Gelvacy Melo Nascimento, 49, funcionária pública, aprova o serviço. “Fui atendida duas vezes aqui em Gararu. Senti uma dificuldade pra entender a fala, mas a médica falou com calma. Graças a Deus me recuperei dos problemas”, conta a moradora da cidade.

Por outro lado, o auxiliar de pedreiro José Wilson Tavares, 35, esboçou um olhar de desconfiança quando perguntado, na entrada da Clínica de Saúde, sobre o atendimento. “Não posso falar que confio, porque não é verdade. Prefiro ser atendido em outra cidade mesmo.”

Ainda no Sertão
Porto da Folha, ainda na região do Sertão do São Francisco, fica a menos de 30 quilômetros de Gararu e tem uma população de 28.237 habitantes. O município possui uma Unidade de Pronto Atendimento Regional (UPA), que atende a comunidades limítrofes, a exemplo de Gararu.

Segundo o diretor geral da UPA de Porto da Folha, José Caio Feitosa Filho, o fluxo de atendimentos a pacientes oriundos da cidade vizinha diminuiu consideravelmente nos últimos três meses. “Contabilizamos uma redução de mais de 250 atendimentos de baixa complexidade de lá pra cá na nossa unidade de saúde. Casos de solicitação de exames e consultas de rotina diminuíram”, informa José Caio.

Mesmo sendo classificada pelo IBGE como uma área de vulnerabilidade social, Porto da Folha, por enquanto, não está participando do Mais Médicos e não se inscreveu para a terceira etapa, que está em andamento e será concluída até o final de março.

O prefeito do município, Albino Tavares de Almeida Neto (PSD), é médico e avalia que o Programa fere a ética profissional. O gestor foi questionado sobre a diminuição de atendimentos na UPA da cidade e os benefícios do Mais Médicos, mas se mostra contrário à adesão. “Eu, antes de administrador da municipalidade, sou médico. É claro que conheço a realidade na nossa saúde, mas não podemos comprometê-la contratando médicos de fora só por contratar. A resposta tem que ser dada de outra forma, como ampliar a estrutura que já existe. É isso o que precisamos”, esclarece o prefeito.

Sergipana no Mais Médicos
Ana Gabriela de Santana Góis é sergipana e se formou pela Universidade Federal do Tocantins no começo de 2013. Instigada pelo Mais Médicos, ela retornou ao Estado de origem através do projeto e está atuando na Unidade de Saúde da Família Maria José Figueroa, no conjunto Eduardo Gomes, em São Cristovão. Segundo a médica, uma conciliação pesou na opção em voltar a Sergipe. “Estou conseguindo conciliar o trabalho aqui no posto de segunda a quinta-feira sem deixar de estar próximo a minha família, que reside em Aracaju,” ressalta Ana Gabriela.

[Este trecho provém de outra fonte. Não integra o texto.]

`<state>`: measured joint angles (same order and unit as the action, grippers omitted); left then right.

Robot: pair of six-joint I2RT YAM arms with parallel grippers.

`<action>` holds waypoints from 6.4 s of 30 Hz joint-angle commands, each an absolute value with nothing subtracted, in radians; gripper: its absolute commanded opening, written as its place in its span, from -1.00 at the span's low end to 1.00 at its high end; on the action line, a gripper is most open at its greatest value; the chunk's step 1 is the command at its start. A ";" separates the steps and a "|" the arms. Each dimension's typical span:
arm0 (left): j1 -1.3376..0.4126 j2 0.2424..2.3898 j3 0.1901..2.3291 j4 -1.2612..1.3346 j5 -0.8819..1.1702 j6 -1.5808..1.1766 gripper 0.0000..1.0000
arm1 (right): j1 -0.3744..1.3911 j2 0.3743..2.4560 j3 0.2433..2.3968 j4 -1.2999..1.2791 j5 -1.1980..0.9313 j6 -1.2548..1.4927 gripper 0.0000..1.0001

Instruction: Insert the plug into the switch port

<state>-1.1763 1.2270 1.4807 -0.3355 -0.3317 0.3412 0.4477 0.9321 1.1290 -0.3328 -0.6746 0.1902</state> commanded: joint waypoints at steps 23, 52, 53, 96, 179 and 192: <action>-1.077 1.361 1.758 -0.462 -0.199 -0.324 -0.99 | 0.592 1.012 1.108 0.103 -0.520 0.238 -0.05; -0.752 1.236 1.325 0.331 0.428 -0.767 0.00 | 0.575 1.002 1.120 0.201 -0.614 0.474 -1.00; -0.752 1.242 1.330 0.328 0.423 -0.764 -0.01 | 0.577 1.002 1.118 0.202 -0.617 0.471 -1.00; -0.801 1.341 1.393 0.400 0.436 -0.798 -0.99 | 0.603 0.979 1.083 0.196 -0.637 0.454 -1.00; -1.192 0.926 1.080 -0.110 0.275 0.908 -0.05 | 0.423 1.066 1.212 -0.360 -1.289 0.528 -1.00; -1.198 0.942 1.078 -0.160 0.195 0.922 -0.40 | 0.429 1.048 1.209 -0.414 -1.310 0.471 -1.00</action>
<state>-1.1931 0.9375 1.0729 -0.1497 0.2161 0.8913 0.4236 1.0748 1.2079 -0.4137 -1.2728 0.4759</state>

Com relação à posição do Conselho Regional de Medicina do Estado de Sergipe (Cremese) e de profissionais da área, a médica sergipana lamenta as críticas e defende que haja uma unidade entre poder público, entidades de classe e sociedade para apaziguar os problemas que o serviço público de saúde enfrenta, não só em Sergipe. “Eu esperava o apoio e a união da categoria em torno do Mais Médicos. A acessibilidade das comunidades ao SUS é que está em jogo nessa história,” enfatiza a médica.

Conselho e estudantes
A presidente do Cremese, Rosa Amélia Andrade Dantas, ratificou a posição contrária da entidade a iniciativa do Governo Federal. “Trazer médicos estrangeiros é criar testemunhas do crime contra a nação. Isso não cobrirá o buraco da ineficiência do governo, não melhorará os hospitais universitários, não ampliará a residência médica, não trará mais macas, cadeiras de rodas, lençóis, saneamento básico, remédios, ataduras, soros e nem gases medicinais,” afirma Amélia.

Na Universidade Federal de Sergipe (UFS), estudantes do curso de Medicina divergem com relação à funcionalidade do Programa. “Estão vindo médicos de fora que desconhecem as doenças endêmicas do país. A população corre o risco de receber atendimento inadequado”, assegura Rafael Cardoso, 26, aluno do oitavo período de medicina na UFS.

Já para Maria Clara Barbosa, 22, graduanda do segundo período do curso na mesma universidade, “o programa é uma ação paliativa do Ministério [da Saúde], mas um médico é capaz de resolver alguns problemas. Por isso, sou favorável à implantação”, explica a estudante.